> To do
Word for word, copy the entire listing.

> Material provided
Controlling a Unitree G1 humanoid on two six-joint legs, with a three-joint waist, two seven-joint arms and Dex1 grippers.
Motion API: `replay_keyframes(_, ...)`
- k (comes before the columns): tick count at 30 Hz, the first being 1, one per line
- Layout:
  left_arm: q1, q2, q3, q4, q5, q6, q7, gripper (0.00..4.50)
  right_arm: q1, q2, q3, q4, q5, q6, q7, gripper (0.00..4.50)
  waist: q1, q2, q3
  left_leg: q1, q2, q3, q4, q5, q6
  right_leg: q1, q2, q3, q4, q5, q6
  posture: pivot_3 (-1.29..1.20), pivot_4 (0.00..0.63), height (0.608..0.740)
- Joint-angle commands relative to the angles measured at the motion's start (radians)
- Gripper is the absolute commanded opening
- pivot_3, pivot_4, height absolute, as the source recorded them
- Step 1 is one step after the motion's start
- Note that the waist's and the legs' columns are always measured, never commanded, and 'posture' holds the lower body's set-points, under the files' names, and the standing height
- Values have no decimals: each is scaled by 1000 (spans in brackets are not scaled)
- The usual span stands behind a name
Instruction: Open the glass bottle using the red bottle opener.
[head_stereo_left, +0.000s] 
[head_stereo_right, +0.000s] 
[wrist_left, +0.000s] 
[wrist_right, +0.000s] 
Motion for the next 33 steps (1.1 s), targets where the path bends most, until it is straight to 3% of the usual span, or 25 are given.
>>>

> Output of the task
Controlling a Unitree G1 humanoid on two six-joint legs, with a three-joint waist, two seven-joint arms and Dex1 grippers.
Motion API: `replay_keyframes(_, ...)`
- k (comes before the columns): tick count at 30 Hz, the first being 1, one per line
- Layout:
  left_arm: q1, q2, q3, q4, q5, q6, q7, gripper (0.00..4.50)
  right_arm: q1, q2, q3, q4, q5, q6, q7, gripper (0.00..4.50)
  waist: q1, q2, q3
  left_leg: q1, q2, q3, q4, q5, q6
  right_leg: q1, q2, q3, q4, q5, q6
  posture: pivot_3 (-1.29..1.20), pivot_4 (0.00..0.63), height (0.608..0.740)
- Joint-angle commands relative to the angles measured at the motion's start (radians)
- Gripper is the absolute commanded opening
- pivot_3, pivot_4, height absolute, as the source recorded them
- Step 1 is one step after the motion's start
- Note that the waist's and the legs' columns are always measured, never commanded, and 'posture' holds the lower body's set-points, under the files' names, and the standing height
- Values have no decimals: each is scaled by 1000 (spans in brackets are not scaled)
- The usual span stands behind a name
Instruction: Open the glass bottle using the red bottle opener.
[head_stereo_left, +0.000s] 
[head_stereo_right, +0.000s] 
[wrist_left, +0.000s] 
[wrist_right, +0.000s] 
Motion for the next 33 steps (1.1 s), targets where the path bends most, until it is straight to 3% of the usual span, or 25 are given.
>>>

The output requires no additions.